## Work required
Go over the data and keep only the lines that include "camera".

[Data entries]

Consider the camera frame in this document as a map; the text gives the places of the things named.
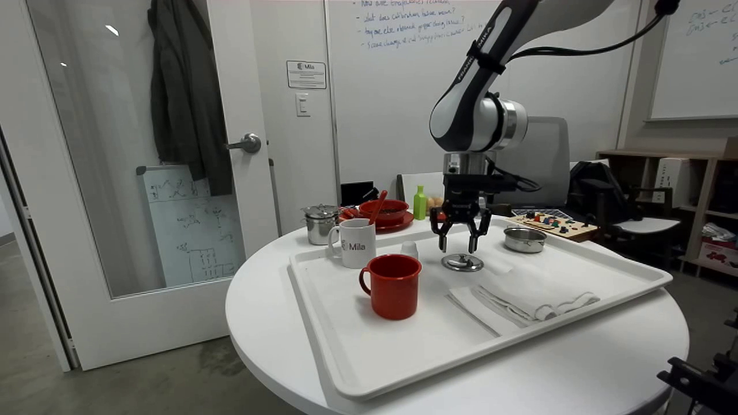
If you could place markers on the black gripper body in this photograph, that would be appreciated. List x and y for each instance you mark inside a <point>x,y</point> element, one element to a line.
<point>470,194</point>

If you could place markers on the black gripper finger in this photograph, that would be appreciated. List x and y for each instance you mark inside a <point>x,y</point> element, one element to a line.
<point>478,226</point>
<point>441,226</point>

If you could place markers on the silver door handle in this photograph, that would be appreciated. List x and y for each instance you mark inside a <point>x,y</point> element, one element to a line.
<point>248,143</point>

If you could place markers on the grey office chair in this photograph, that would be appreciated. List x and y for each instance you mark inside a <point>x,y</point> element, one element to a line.
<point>543,157</point>

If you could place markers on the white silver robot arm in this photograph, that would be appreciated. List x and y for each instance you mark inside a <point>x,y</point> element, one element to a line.
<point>470,120</point>

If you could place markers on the dark hanging jacket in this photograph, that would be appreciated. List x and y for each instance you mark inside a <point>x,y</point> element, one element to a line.
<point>185,101</point>

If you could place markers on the red bowl on plate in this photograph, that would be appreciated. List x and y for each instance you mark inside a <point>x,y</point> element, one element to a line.
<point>389,214</point>

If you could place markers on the silver metal cup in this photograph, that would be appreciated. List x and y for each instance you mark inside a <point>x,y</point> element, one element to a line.
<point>319,223</point>

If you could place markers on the white plastic tray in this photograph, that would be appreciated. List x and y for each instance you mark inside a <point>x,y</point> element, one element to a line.
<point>459,317</point>

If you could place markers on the white round table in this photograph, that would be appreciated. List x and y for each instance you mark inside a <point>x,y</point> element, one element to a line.
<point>302,325</point>

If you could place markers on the white folded cloth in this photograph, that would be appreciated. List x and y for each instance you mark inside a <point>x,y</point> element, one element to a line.
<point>517,299</point>

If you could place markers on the red metal mug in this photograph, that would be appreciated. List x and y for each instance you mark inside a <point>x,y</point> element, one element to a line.
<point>394,284</point>

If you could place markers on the silver pot lid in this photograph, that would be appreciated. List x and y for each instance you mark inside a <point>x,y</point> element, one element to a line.
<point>462,264</point>

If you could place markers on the small silver pot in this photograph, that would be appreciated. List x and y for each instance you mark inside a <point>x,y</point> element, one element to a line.
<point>524,240</point>

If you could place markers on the wooden switch board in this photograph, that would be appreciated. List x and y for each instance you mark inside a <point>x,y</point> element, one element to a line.
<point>556,224</point>

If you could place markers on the green bottle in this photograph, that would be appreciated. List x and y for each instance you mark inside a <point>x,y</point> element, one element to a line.
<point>420,205</point>

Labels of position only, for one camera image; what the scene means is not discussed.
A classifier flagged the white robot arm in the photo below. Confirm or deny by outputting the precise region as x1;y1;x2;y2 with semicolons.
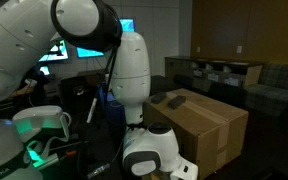
0;0;198;180

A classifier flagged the cardboard box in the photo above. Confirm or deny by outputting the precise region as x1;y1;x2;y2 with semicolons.
144;89;249;180

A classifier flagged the black block far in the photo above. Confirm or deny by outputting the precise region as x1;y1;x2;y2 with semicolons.
151;92;166;104

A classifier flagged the black block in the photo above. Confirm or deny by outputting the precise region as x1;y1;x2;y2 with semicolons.
151;92;166;104
167;96;186;109

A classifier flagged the black block near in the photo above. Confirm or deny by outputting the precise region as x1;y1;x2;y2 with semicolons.
167;96;186;109

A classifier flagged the wooden shelf cabinet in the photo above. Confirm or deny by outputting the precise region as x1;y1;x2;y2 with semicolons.
165;56;263;89

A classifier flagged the plaid green sofa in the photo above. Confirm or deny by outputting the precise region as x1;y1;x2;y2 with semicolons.
245;63;288;117

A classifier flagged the wall monitor right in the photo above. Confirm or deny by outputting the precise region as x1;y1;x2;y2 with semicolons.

## Response box
Consider the camera frame in this document as a map; the text gives the places of the things named.
Labels of position only, for one camera image; what the scene means is not discussed.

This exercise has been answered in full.